### TASK
Print out the data below. Do not alter a single line.

### DATA EXTRACT
----

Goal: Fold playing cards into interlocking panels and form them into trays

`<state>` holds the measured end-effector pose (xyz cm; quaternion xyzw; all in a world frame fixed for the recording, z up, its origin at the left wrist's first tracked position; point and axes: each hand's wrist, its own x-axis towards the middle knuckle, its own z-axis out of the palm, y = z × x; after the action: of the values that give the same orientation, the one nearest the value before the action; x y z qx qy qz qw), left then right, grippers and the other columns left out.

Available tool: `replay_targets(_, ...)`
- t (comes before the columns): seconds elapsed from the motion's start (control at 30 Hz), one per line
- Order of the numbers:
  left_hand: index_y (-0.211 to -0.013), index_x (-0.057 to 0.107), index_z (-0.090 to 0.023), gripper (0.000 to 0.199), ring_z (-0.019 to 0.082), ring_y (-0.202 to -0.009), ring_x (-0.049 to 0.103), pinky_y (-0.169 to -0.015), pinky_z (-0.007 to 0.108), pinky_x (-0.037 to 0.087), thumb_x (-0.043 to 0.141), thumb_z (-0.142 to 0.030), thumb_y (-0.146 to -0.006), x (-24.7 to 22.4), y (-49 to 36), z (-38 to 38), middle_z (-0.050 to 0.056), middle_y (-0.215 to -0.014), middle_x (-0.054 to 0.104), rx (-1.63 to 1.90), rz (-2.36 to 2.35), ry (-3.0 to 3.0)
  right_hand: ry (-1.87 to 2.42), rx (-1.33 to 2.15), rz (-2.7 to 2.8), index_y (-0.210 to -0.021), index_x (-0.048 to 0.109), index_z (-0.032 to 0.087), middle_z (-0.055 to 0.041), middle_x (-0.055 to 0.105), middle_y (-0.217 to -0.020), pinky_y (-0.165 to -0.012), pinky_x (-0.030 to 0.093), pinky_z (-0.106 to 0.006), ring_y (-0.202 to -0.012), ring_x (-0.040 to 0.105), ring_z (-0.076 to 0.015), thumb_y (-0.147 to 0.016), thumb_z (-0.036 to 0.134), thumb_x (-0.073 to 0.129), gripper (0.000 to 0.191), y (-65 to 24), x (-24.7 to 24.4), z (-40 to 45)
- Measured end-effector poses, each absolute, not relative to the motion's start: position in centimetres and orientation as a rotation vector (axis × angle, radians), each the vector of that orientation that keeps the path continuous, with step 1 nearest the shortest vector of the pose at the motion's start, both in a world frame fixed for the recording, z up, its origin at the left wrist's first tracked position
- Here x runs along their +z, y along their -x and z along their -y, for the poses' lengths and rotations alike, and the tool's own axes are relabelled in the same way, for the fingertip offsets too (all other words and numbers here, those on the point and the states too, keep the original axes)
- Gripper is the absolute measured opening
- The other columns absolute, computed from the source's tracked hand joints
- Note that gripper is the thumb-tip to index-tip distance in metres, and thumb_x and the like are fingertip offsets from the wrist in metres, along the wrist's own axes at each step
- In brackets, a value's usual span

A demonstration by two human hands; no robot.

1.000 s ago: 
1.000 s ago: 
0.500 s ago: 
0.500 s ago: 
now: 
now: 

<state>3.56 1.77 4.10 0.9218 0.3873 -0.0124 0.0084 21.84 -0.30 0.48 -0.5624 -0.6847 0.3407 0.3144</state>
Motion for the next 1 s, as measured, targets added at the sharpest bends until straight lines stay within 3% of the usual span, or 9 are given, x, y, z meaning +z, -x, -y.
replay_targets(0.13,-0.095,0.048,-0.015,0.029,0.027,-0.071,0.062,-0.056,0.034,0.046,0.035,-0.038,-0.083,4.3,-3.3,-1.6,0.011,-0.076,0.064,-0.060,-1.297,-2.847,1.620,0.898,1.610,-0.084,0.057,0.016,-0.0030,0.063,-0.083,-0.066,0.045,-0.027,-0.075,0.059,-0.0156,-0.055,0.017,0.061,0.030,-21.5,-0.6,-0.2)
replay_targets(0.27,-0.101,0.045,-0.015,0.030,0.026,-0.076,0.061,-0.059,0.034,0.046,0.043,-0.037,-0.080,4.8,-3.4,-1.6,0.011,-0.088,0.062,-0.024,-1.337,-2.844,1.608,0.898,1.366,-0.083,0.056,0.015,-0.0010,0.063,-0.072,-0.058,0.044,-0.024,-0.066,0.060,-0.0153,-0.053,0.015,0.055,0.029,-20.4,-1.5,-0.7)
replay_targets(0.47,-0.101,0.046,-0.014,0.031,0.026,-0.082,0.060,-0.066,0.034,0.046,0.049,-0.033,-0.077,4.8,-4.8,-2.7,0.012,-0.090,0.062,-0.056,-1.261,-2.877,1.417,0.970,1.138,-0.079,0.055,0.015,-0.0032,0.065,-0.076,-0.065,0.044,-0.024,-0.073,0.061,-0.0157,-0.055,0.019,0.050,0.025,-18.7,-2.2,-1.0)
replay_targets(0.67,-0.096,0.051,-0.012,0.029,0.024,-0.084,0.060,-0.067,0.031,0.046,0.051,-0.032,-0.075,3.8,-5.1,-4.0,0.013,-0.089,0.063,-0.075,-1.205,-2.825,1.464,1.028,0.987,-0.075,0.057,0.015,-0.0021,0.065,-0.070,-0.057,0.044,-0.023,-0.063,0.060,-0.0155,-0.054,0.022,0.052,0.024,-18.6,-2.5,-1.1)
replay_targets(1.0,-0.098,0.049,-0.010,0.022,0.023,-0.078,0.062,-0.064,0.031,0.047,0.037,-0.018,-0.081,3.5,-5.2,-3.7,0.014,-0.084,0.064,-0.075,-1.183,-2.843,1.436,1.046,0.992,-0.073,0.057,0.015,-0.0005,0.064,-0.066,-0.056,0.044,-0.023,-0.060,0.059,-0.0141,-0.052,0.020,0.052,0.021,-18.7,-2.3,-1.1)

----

### EXERCISE OUTPUT
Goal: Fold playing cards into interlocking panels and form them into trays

`<state>` holds the measured end-effector pose (xyz cm; quaternion xyzw; all in a world frame fixed for the recording, z up, its origin at the left wrist's first tracked position; point and axes: each hand's wrist, its own x-axis towards the middle knuckle, its own z-axis out of the palm, y = z × x; after the action: of the values that give the same orientation, the one nearest the value before the action; x y z qx qy qz qw), left then right, grippers and the other columns left out.

Available tool: `replay_targets(_, ...)`
- t (comes before the columns): seconds elapsed from the motion's start (control at 30 Hz), one per line
- Order of the numbers:
  left_hand: index_y (-0.211 to -0.013), index_x (-0.057 to 0.107), index_z (-0.090 to 0.023), gripper (0.000 to 0.199), ring_z (-0.019 to 0.082), ring_y (-0.202 to -0.009), ring_x (-0.049 to 0.103), pinky_y (-0.169 to -0.015), pinky_z (-0.007 to 0.108), pinky_x (-0.037 to 0.087), thumb_x (-0.043 to 0.141), thumb_z (-0.142 to 0.030), thumb_y (-0.146 to -0.006), x (-24.7 to 22.4), y (-49 to 36), z (-38 to 38), middle_z (-0.050 to 0.056), middle_y (-0.215 to -0.014), middle_x (-0.054 to 0.104), rx (-1.63 to 1.90), rz (-2.36 to 2.35), ry (-3.0 to 3.0)
  right_hand: ry (-1.87 to 2.42), rx (-1.33 to 2.15), rz (-2.7 to 2.8), index_y (-0.210 to -0.021), index_x (-0.048 to 0.109), index_z (-0.032 to 0.087), middle_z (-0.055 to 0.041), middle_x (-0.055 to 0.105), middle_y (-0.217 to -0.020), pinky_y (-0.165 to -0.012), pinky_x (-0.030 to 0.093), pinky_z (-0.106 to 0.006), ring_y (-0.202 to -0.012), ring_x (-0.040 to 0.105), ring_z (-0.076 to 0.015), thumb_y (-0.147 to 0.016), thumb_z (-0.036 to 0.134), thumb_x (-0.073 to 0.129), gripper (0.000 to 0.191), y (-65 to 24), x (-24.7 to 24.4), z (-40 to 45)
- Measured end-effector poses, each absolute, not relative to the motion's start: position in centimetres and orientation as a rotation vector (axis × angle, radians), each the vector of that orientation that keeps the path continuous, with step 1 nearest the shortest vector of the pose at the motion's start, both in a world frame fixed for the recording, z up, its origin at the left wrist's first tracked position
- Here x runs along their +z, y along their -x and z along their -y, for the poses' lengths and rotations alike, and the tool's own axes are relabelled in the same way, for the fingertip offsets too (all other words and numbers here, those on the point and the states too, keep the original axes)
- Gripper is the absolute measured opening
- The other columns absolute, computed from the source's tracked hand joints
- Note that gripper is the thumb-tip to index-tip distance in metres, and thumb_x and the like are fingertip offsets from the wrist in metres, along the wrist's own axes at each step
- In brackets, a value's usual span

A demonstration by two human hands; no robot.

1.000 s ago: 
1.000 s ago: 
0.500 s ago: 
0.500 s ago: 
now: 
now: 

<state>3.56 1.77 4.10 0.9218 0.3873 -0.0124 0.0084 21.84 -0.30 0.48 -0.5624 -0.6847 0.3407 0.3144</state>
Motion for the next 1 s, as measured, targets added at the sharpest bends until straight lines stay within 3% of the usual span, or 9 are given, x, y, z meaning +z, -x, -y.
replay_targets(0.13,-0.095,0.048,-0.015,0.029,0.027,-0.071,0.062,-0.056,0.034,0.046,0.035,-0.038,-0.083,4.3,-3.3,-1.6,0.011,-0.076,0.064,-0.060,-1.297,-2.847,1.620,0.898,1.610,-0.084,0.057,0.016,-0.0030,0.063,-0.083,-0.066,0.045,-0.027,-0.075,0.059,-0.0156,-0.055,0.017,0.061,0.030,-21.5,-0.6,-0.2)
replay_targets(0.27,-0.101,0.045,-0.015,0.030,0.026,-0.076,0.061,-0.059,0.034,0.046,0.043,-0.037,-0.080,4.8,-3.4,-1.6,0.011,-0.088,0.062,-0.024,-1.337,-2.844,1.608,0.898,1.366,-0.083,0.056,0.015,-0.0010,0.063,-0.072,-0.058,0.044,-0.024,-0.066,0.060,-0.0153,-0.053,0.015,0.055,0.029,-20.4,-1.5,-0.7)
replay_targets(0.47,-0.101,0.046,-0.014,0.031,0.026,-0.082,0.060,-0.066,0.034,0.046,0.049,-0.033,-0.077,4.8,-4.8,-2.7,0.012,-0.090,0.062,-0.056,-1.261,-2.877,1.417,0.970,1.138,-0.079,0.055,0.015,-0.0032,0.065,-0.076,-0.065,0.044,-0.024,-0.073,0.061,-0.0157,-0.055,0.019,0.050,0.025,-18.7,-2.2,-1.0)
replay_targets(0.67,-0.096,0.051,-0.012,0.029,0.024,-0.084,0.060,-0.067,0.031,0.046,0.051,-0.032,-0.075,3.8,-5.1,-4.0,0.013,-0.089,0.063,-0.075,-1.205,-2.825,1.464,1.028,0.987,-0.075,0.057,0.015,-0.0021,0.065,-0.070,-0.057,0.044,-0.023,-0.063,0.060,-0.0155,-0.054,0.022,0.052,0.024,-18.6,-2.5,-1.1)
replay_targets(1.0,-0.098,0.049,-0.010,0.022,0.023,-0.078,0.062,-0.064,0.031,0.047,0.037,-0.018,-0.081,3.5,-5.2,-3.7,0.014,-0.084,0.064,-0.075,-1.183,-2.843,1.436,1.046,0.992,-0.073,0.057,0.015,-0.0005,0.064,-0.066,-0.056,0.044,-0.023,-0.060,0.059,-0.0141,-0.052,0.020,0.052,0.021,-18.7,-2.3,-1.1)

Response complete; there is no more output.